### TASK PROMPT
Every line below that has "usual" in it should be copied.

### DATA EXCERPT
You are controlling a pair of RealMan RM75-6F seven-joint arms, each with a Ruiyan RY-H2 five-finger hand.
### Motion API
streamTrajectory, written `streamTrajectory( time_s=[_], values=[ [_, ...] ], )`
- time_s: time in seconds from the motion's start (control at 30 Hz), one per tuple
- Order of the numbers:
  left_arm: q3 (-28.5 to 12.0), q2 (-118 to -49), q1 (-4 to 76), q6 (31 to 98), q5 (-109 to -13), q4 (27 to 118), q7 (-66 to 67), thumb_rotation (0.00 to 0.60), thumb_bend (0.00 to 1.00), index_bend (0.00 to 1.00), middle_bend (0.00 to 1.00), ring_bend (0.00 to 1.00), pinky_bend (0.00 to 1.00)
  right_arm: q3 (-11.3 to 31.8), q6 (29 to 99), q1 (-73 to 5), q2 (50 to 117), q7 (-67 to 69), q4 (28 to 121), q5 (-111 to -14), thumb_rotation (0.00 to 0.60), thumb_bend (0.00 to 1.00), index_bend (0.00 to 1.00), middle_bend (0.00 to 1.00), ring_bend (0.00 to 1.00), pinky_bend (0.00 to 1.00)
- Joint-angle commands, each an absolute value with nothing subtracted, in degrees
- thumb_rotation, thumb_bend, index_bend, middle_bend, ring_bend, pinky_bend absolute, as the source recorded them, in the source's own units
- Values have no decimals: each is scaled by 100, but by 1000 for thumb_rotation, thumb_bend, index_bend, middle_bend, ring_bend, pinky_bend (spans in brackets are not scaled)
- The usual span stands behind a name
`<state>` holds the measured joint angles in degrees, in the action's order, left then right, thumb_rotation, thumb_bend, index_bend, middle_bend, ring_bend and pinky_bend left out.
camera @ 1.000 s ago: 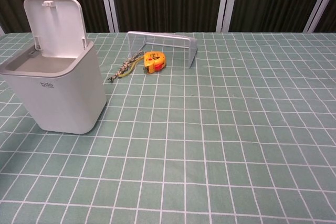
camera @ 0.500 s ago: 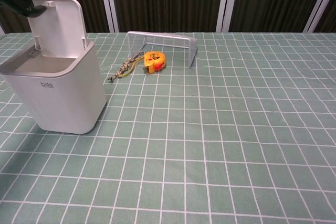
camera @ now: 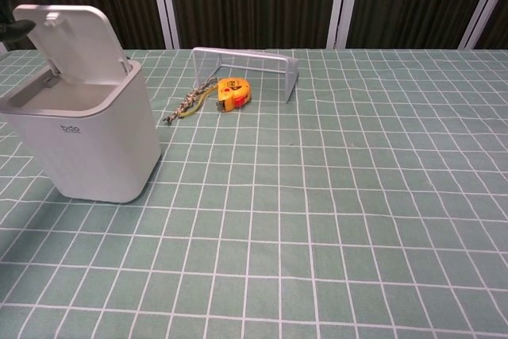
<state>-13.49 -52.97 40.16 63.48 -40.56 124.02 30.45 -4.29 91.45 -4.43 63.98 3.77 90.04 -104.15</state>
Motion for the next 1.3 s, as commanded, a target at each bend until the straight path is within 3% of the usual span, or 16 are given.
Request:
streamTrajectory(
  time_s=[0.03, 0.23, 0.57, 0.67, 0.73, 0.83, 0.87, 0.93, 0.97, 1.0, 1.03, 1.1, 1.2, 1.3],
  values=[
    [-1025, -5109, 3789, 6203, -4428, 12549, 2920, 600, 581, 322, 1000, 1000, 1000, -448, 9140, -441, 6406, 368, 9013, -10442, 600, 264, 0, 0, 0, 0],
    [-541, -5069, 3609, 5781, -4899, 12455, 2762, 600, 581, 323, 1000, 1000, 1000, -503, 9042, -459, 6443, 306, 9045, -10490, 600, 264, 0, 0, 0, 0],
    [-315, -5257, 3693, 5417, -4987, 12093, 2563, 600, 580, 304, 1000, 1000, 1000, -613, 8910, -491, 6424, 296, 9120, -10581, 600, 264, 0, 0, 0, 0],
    [-444, -5294, 3405, 5905, -5683, 12181, 2113, 600, 580, 255, 1000, 999, 1000, -594, 8923, -486, 6426, 290, 9132, -10551, 600, 265, 0, 0, 0, 0],
    [-461, -5312, 3015, 6534, -6646, 12221, 1670, 600, 579, 213, 979, 974, 1000, -580, 8917, -487, 6437, 269, 9128, -10531, 600, 265, 0, 0, 0, 0],
    [-247, -5370, 2351, 7666, -8287, 11985, 1147, 600, 571, 147, 808, 796, 980, -574, 8870, -494, 6454, 212, 9128, -10500, 600, 264, 0, 0, 0, 0],
    [-147, -5402, 2151, 8010, -8703, 11842, 1090, 600, 561, 139, 731, 708, 927, -576, 8847, -498, 6459, 196, 9131, -10490, 600, 264, 0, 0, 0, 0],
    [76, -5487, 1782, 8603, -9422, 11495, 1034, 600, 533, 133, 564, 506, 690, -583, 8799, -507, 6465, 163, 9141, -10474, 600, 264, 0, 0, 0, 0],
    [218, -5598, 1546, 8960, -9809, 11197, 1031, 600, 520, 132, 474, 397, 549, -589, 8767, -513, 6467, 143, 9151, -10464, 600, 264, 0, 0, 0, 0],
    [319, -5720, 1391, 9212, -10108, 10911, 985, 600, 501, 132, 335, 231, 338, -594, 8740, -518, 6469, 127, 9160, -10455, 600, 264, 0, 0, 0, 0],
    [404, -5896, 1244, 9486, -10403, 10554, 883, 600, 489, 133, 235, 129, 209, -597, 8712, -522, 6470, 109, 9170, -10441, 600, 264, 0, 0, 0, 0],
    [539, -6447, 837, 10113, -10720, 9610, 700, 600, 466, 138, 59, 7, 31, -591, 8657, -525, 6486, 33, 9197, -10393, 600, 264, 0, 0, 0, 0],
    [724, -7023, 317, 10461, -10479, 8558, 384, 600, 436, 141, 0, 0, 0, -582, 8591, -536, 6529, -61, 9198, -10356, 600, 264, 0, 0, 0, 0],
    [800, -6963, 191, 10082, -10005, 8359, 253, 600, 426, 128, 0, 0, 0, -534, 8542, -543, 6609, -207, 9174, -10282, 600, 264, 0, 0, 0, 0]
  ],
)
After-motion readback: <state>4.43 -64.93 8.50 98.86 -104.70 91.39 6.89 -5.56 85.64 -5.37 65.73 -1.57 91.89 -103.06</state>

### REPLY
- The usual span stands behind a name
Motion for the next 1.3 s, as commanded, a target at each bend until the straight path is within 3% of the usual span, or 16 are given.

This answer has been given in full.